New Uncertainties Over Effects of Iran Sanctions

The jury is out as to whether Iran’s economy, military footprint, and domestic security sector have been holding their own in the face of U.S.-led economic sanctions.

It has been a week of mixed outcomes with respect to Iranian sanctions and military confrontation with its neighbors and the world. The grave implications of a new missile test were seemingly mitigated by suggestions that Iran’s presence in Syria would soon begin to shrink. Claims by Iran’s president that Iran was weathering the pressure of U.S. sanctions were meanwhile challenged by signs of heightened paranoia and repression among the regime’s security sector. And in economic news, signs that the country was indeed maneuvering around the U.S.-led block on Iranian oil exports were met by indications of U.S. flexibility toward Iraqi-Iranian trade — a further boon to Tehran. 
On the one hand, the head of the Israeli Defense Forces Intelligence Directorate, Major General Tamir Heiman, reported Tuesday to the Knesset Foreign Affairs and Defense Committee that Iran’s presence in Syria has become a highly controversial matter in Tehran, with a sizable portion of the population opposed to it. As a result, he said, the IDF anticipates that the Iranian presence in Syria will be markedly reduced. Heiman also noted the deepening impact of Iran’s economic crisis as a result of renewed U.S. sanctions.
But also on Tuesday, Iran’s semi-official Fars news agency quoted Iranian Revolutionary Guards aerospace division head Amirali Hajizadeh as saying that Tehran had successfully tested a ballistic missile capable of reaching the expanse of the Middle East as well as Europe. He claimed that Iranian missiles’ range could even exceed 2,000 kilometers. The announcement prompted a discussion at the UN Security Council in which the U.S., Britain, and France raised alarms that the Iranian government was flouting UN restrictions. The same day, a confidential UN report seen by journalists indicated that two launch units for anti-tank guided missiles in Yemen, once possessed by the Houthis and since recovered by the Saudi-led coalition, were in fact manufactured in Iran. 
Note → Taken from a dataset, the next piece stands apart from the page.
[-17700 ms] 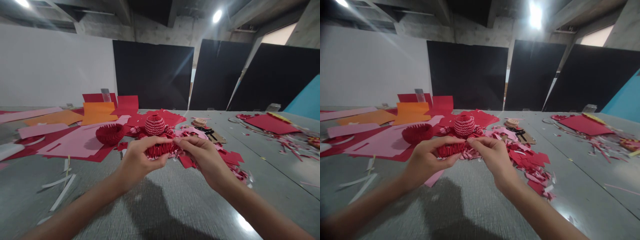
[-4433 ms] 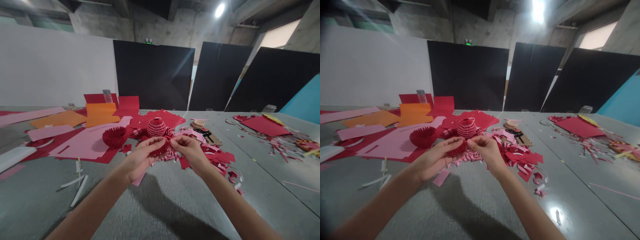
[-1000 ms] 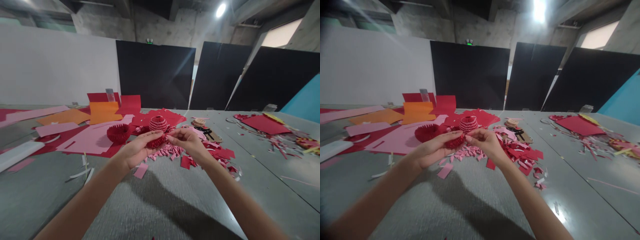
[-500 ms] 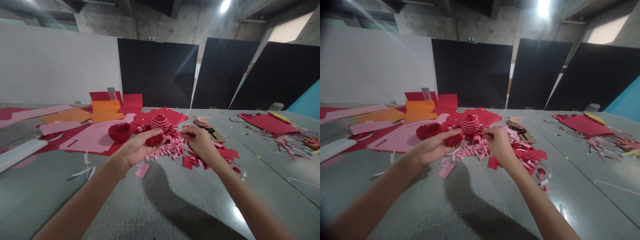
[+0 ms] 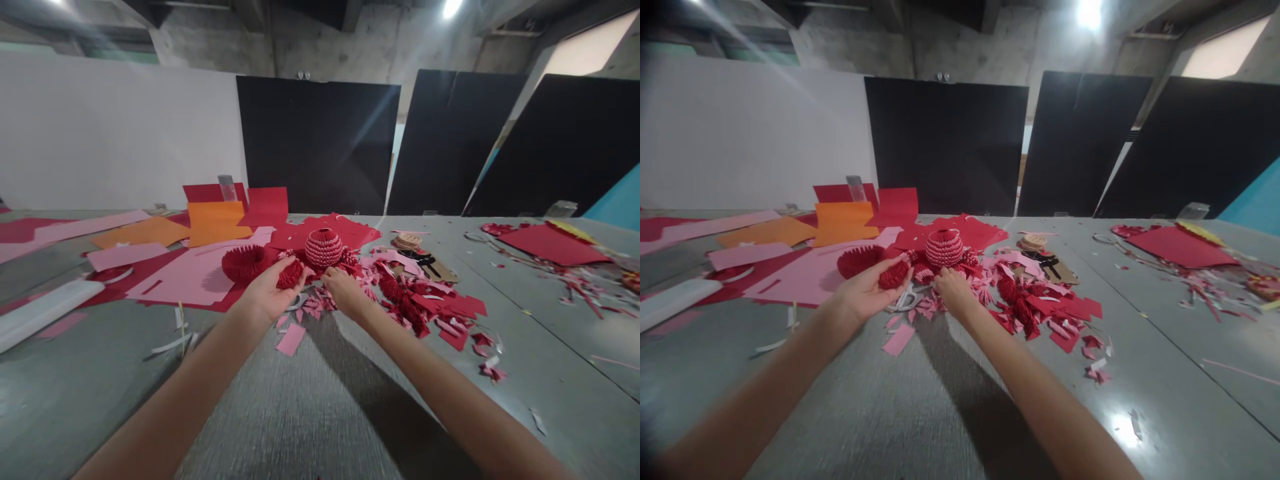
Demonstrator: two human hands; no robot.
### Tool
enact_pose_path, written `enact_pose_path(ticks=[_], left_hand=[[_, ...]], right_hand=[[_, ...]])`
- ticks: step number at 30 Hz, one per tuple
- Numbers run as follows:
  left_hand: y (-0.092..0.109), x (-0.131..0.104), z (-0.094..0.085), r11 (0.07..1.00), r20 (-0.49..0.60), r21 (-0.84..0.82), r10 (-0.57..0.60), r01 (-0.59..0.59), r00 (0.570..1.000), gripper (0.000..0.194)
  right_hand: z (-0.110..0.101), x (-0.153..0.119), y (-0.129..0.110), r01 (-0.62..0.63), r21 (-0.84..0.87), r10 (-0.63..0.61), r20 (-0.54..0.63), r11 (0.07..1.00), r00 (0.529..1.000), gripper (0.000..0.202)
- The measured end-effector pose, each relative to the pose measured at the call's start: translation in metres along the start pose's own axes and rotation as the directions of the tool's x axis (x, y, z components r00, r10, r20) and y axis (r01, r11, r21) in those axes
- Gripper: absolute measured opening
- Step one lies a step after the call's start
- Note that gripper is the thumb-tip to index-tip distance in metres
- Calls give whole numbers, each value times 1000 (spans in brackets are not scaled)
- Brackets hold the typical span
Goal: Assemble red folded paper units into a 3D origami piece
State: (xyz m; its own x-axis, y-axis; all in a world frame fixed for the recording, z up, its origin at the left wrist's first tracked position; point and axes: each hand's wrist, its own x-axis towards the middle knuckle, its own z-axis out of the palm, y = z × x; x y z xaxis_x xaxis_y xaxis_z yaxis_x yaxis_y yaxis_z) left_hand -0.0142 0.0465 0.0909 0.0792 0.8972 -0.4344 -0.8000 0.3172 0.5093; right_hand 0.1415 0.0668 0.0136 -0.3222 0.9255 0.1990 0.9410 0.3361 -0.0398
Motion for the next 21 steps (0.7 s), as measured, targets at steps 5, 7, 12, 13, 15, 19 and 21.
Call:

An Iraqi peddler holds in his hand banknotes of Iranian rials for exchange in the Iraqi capital Baghdad, on August 9, 2018. (Getty)

Among measures Iran has been taking to protect its economy amid staunch U.S. sanctions, the country is offering its crude oil to Asian clients at a significant discount. It is possible, for example, to purchase Iranian Light at $0.30 per barrel less than the cost of Saudi Arab Light. The pricing is expected to boost the export of Iranian oil to India and China, the country’s largest Asian trading partners. On Iranian state television, President Hasan Rouhani told his people that Iran was weathering the storm of U.S. sanctions through such measures. It has also been noted that Iran managed to win an exemption to the oil production cuts agreed to by OPEC — thanks in part to Russian support. 
American sensitivity to the potentially damaging effect of secondary sanctions on other countries in the region has also proved advantageous to Tehran. Iraqi Prime Minister Adel Abdul Mahdi said Tuesday that he intends to send representatives to Washington to ask for an exemption to secondary sanctions that would enable Baghdad to continue importing gas from the country. He noted that Iraq relies on the gas for electricity, implying that the U.S. would be well disposed to shield Iraq from a situation in which electricity would need to be rationed. In a statement widely seen as copasetic to the Iraqi premier’s, U.S. Energy Secretary Rick Perry said Tuesday that Washington wants to help Iraq revitalize its own energy sector so as to reduce its dependence on natural gas imports — clearly implying imports from Iran. 
However agile Iran’s leadership claims the economy has been in the face of sanctions, U.S.-led pressure on Iran appears to coincide with a new wave of repression in the country. It was reported last week that Iran had sentenced two human rights lawyers to six years’ prison time and a third to 13 years. On Tuesday, an international rights group reported that 114 converts to Christianity had been incarcerated, with prison terms extending beyond prior limits and new rules barring the free exchange of ideas about religion among Iranian citizens.